Entre las cuestiones que nos deja el mes de marzo que finaliza está el regreso a la presencialidad en las escuelas. Un tema tan discutido, un regreso tan ansiado, que bajo la aplicación de los protocolos correspondientes no ha provocado un nivel de contagios que nos haga pensar que era necesario interrumpirla durante todo un año.
Pero 2020 terminó y también en este sentido dejó muchas enseñanzas. Sin mencionar la desigualdad en el acceso a la conectividad y hasta en el acceso mismo al material de estudio. Lo cierto es que han entrado en juego en la vida de los alumnos y los docentes los aspectos emocionales, por los que muchos siguen reclamando incluso la presencialidad total para garantizar la contención de los niños.
Ya nadie discute el efecto del aislamiento en los más pequeños y la necesidad de resocializar con sus pares.
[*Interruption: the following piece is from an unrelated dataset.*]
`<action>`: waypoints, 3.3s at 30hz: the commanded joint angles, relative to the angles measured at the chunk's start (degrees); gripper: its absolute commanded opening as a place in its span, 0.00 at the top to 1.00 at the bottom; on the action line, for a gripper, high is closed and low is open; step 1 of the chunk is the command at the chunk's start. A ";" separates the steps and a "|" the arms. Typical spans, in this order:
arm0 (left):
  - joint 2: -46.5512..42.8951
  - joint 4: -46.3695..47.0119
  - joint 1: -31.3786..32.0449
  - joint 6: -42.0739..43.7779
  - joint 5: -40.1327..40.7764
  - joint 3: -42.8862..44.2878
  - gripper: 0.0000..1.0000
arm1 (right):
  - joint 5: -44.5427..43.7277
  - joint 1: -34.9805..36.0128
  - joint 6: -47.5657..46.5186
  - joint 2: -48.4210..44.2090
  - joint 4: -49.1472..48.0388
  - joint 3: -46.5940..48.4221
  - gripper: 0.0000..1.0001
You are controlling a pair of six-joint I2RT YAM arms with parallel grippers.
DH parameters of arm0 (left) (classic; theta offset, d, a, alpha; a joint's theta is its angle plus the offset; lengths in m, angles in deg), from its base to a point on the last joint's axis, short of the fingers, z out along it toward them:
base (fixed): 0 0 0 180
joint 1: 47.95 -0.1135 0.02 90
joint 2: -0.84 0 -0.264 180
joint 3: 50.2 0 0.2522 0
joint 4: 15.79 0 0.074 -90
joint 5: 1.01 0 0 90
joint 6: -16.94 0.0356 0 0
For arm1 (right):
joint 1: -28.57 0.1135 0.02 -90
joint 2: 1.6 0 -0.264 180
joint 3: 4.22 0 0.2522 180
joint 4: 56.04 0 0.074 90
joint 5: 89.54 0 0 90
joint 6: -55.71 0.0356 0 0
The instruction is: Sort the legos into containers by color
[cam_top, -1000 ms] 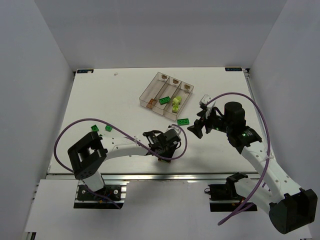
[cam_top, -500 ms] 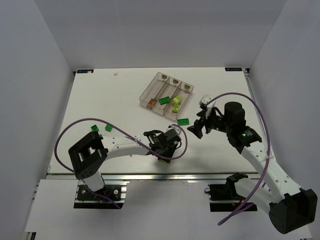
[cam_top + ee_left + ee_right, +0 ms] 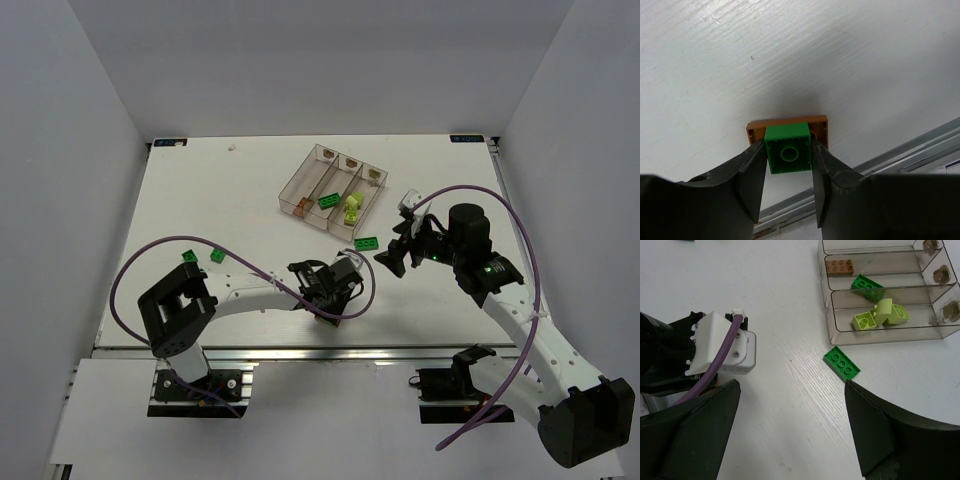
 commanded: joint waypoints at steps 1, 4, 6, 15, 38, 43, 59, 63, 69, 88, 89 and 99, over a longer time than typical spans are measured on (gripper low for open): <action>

Pero seguramente lo que más preocupa hoy a docentes y directivos, además de la aplicación de los protocolos, es qué enseñar y cómo hacerlo en este contexto.
La educación emocional, pareciera por definición ser una de las respuestas más adecuadas.
Se refiere a la capacidad de los individuos para reconocer sus propias emociones y las de los demás, discriminar entre diferentes sentimientos y etiquetarlos apropiadamente, utilizar información emocional para guiar el pensamiento y la conducta, y administrar o ajustar las emociones para adaptarse al ambiente o conseguir objetivos.
Las herramientas que propone la educación emocional comenzaron a aplicarse hace unos cuantos años y dieron buenas respuestas dentro del marco de la “normalidad”. Pareciera ser el camino para que entre todos los integrantes de la comunidad educativa encuentren respuestas a esta nueva forma de vida donde nos relacionamos de maneras distintas, compartimos espacios de forma diferente y tenemos que afrontar nuevos desafíos todos los días.
Tal vez una de las cosas positivas que podamos obtener de toda esta crisis, esforzándonos por encontrar algo bueno, sea dimensionar lo que la escuela significa para los niños y sus familias. Y en ese reconocimiento, entender que no se puede seguir un estereotipo de alumno común a todos los casos, en cualquier ciudad de cualquier provincia del país, porque para decirlo de en términos vulgares, “la pandemia no le pegó igual a todo el mundo”.
Y ahí es donde entra a tallar ese aspecto de la educación que se ocupa de lo que le ocurre a cada individuo, sus emociones, sus sentimientos, que muchas veces son los que los diferencias a unos de otros, de la mano de la teoría de las inteligencias múltiples.
Este es un buen momento para que la escuela como institución, una vez más sea la protagonista en la vida de los niños y les devuelva la capacidad de motivarse, de perseverar en el empeño a pesar de las frustraciones, de controlar los impulsos, de regular sus propios estados de ánimo, de evitar que la angustia interfiera en su vida y les permita recuperar la capacidad de empatizar y confiar en los demás.
Es cierto, esto sólo puede lograrse si del otro lado está la familia sosteniendo y apoyando el trabajo escolar.
Ese es el desafío, a través de nuevas herramientas, sacarle provecho al momento crítico y en el caso de la educación atender las individualidades para obtener el resultado común.